▼

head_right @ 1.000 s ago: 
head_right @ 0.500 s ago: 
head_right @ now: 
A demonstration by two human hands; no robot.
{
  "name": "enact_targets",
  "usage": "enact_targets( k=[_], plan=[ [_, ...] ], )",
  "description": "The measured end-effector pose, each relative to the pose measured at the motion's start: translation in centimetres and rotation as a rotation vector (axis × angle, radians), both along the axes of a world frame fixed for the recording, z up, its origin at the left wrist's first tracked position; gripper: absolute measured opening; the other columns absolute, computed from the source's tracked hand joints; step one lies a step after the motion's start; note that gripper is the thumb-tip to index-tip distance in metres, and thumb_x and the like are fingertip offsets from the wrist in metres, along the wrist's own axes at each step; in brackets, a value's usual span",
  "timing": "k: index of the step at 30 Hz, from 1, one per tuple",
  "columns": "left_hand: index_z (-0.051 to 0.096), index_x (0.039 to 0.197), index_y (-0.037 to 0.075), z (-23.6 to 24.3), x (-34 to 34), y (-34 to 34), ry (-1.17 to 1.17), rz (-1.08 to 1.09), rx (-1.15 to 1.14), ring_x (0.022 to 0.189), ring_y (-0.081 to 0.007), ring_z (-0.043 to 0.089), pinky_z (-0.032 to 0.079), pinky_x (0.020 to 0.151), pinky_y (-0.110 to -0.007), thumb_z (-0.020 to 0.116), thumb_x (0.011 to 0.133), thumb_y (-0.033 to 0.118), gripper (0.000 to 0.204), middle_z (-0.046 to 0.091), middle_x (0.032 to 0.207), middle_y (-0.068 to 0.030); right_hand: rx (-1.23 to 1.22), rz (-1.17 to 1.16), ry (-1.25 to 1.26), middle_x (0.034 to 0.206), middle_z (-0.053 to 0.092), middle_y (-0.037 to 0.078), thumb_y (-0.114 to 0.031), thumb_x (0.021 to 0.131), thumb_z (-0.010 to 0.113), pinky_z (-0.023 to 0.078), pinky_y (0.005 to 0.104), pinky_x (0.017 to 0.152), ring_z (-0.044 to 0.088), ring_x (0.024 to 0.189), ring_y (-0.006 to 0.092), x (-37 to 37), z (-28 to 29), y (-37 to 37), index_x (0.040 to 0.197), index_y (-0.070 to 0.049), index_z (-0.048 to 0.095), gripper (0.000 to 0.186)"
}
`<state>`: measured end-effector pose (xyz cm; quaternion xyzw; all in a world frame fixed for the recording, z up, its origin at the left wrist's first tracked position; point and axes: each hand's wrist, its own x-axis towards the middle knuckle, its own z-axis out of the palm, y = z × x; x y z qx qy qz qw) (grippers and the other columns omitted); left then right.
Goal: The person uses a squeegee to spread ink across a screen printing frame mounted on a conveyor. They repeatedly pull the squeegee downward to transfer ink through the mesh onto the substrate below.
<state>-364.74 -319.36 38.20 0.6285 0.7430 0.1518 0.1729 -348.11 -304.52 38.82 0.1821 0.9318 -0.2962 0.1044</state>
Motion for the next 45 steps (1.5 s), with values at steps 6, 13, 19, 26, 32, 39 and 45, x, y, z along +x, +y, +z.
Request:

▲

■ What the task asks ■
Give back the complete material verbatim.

■ Task answer ■
head_right @ 1.000 s ago: 
head_right @ 0.500 s ago: 
head_right @ now: 
A demonstration by two human hands; no robot.
{
  "name": "enact_targets",
  "usage": "enact_targets( k=[_], plan=[ [_, ...] ], )",
  "description": "The measured end-effector pose, each relative to the pose measured at the motion's start: translation in centimetres and rotation as a rotation vector (axis × angle, radians), both along the axes of a world frame fixed for the recording, z up, its origin at the left wrist's first tracked position; gripper: absolute measured opening; the other columns absolute, computed from the source's tracked hand joints; step one lies a step after the motion's start; note that gripper is the thumb-tip to index-tip distance in metres, and thumb_x and the like are fingertip offsets from the wrist in metres, along the wrist's own axes at each step; in brackets, a value's usual span",
  "timing": "k: index of the step at 30 Hz, from 1, one per tuple",
  "columns": "left_hand: index_z (-0.051 to 0.096), index_x (0.039 to 0.197), index_y (-0.037 to 0.075), z (-23.6 to 24.3), x (-34 to 34), y (-34 to 34), ry (-1.17 to 1.17), rz (-1.08 to 1.09), rx (-1.15 to 1.14), ring_x (0.022 to 0.189), ring_y (-0.081 to 0.007), ring_z (-0.043 to 0.089), pinky_z (-0.032 to 0.079), pinky_x (0.020 to 0.151), pinky_y (-0.110 to -0.007), thumb_z (-0.020 to 0.116), thumb_x (0.011 to 0.133), thumb_y (-0.033 to 0.118), gripper (0.000 to 0.204), middle_z (-0.046 to 0.091), middle_x (0.032 to 0.207), middle_y (-0.068 to 0.030); right_hand: rx (-1.23 to 1.22), rz (-1.17 to 1.16), ry (-1.25 to 1.26), middle_x (0.034 to 0.206), middle_z (-0.053 to 0.092), middle_y (-0.037 to 0.078), thumb_y (-0.114 to 0.031), thumb_x (0.021 to 0.131), thumb_z (-0.010 to 0.113), pinky_z (-0.023 to 0.078), pinky_y (0.005 to 0.104), pinky_x (0.017 to 0.152), ring_z (-0.044 to 0.088), ring_x (0.024 to 0.189), ring_y (-0.006 to 0.092), x (-37 to 37), z (-28 to 29), y (-37 to 37), index_x (0.040 to 0.197), index_y (-0.070 to 0.049), index_z (-0.048 to 0.095), gripper (0.000 to 0.186)"
}
`<state>`: measured end-effector pose (xyz cm; quaternion xyzw; all in a world frame fixed for the recording, z up, its origin at the left wrist's first tracked position; point and axes: each hand's wrist, its own x-axis towards the middle knuckle, its own z-axis out of the palm, y = z × x; x y z qx qy qz qw) (grippers and the other columns omitted); left then right.
Goal: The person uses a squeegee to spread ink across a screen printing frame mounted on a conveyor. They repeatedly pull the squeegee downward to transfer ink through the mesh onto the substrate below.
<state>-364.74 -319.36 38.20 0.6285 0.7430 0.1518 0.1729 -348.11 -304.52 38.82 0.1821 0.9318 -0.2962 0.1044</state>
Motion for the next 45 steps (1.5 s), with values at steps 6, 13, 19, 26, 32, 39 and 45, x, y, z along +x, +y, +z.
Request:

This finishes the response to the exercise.